Showdown: Clerk Refuses Gov.’s Order To Issue Same-Sex Marriage Licenses

The clerk of Casey County, Kentucky is refusing to issue same-sex marriage licenses despite the order of Democrat Gov. Steve Beshear.

During a private meeting, Beshear told county clerk Casey Davis Thursday that he should issue same-sex marriage licenses or resign, reports Kentucky.com. Davis said he is refusing to issue marriage licenses to gay couples because same-sex marriage is against his religious beliefs, and he is also refusing to resign his post.

Prior to meeting with Beshear, Davis said he was willing to go to jail for his religious beliefs.

“If that’s what it takes to express freedom of religion, I’m willing to do this,” the clerk said.

Beshear later said that while he respects Davis’ personal beliefs, the clerk took an oath to uphold the U.S. Constitution which, the U.S. Supreme Court ruled at the end of June, now recognizes same-sex marriages nationwide. The governor said that county attorney Thomas Weddle Jr. advised Davis that the oath of office he took requires him to issue same-sex marriage licenses, and added that the courts and the voters will “deal appropriately” with clerks who do not obey the law.

Beshear also refused to call for a special legislative session on the issue because of the cost, about $60,000 per day. State Sen. Albert Robinson (R) sent a letter earlier in the day to the governor, recommending an executive order for the special legislative session or the creation of an online system for issuing marriage licenses – an idea that Davis himself had suggested.

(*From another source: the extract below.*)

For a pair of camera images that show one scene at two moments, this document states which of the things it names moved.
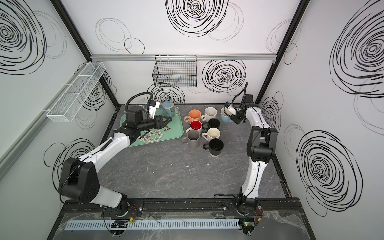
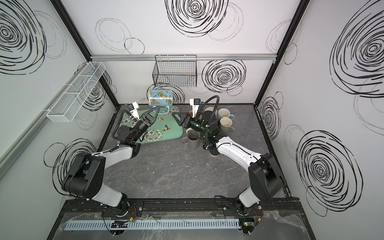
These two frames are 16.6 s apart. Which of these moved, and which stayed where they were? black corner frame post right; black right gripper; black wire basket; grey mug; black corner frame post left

In response to Beshear’s rejection of the special legislative session due to cost, Davis said, “What cost do you put on freedom?”

Davis said he will continue to refuse to obey the governor’s order and to resign his post, adding that while he is concerned about being sued or charged with official misconduct, he will “lean on the Lord.”

Kent Ostrander of The Family Foundation said he is starting a legal defense fund for public officials who are being sued for their religious beliefs.

Chris Hartman, director of the Fairness Campaign, said county clerks could cost taxpayers hundreds of thousands of dollars in legal defense fees for refusing to do their jobs.

Approximately 50 people congregated in the Capitol Rotunda in support of Davis. Pastor Jeff Fugate of Clays Mill Road Baptist Church in Lexington is in the process of organizing a rally in support of him.

Kim Davis, Rowan County Clerk has already been sued by the ACLU of Kentucky for also refusing to issue same-sex marriage licenses.

The ACLU had previously announced in an op-ed in the Washington Post that it will no longer defend the federal Religious Freedom Restoration Act (RFRA) because it is committed to the militant LGBT agenda and abortion rights.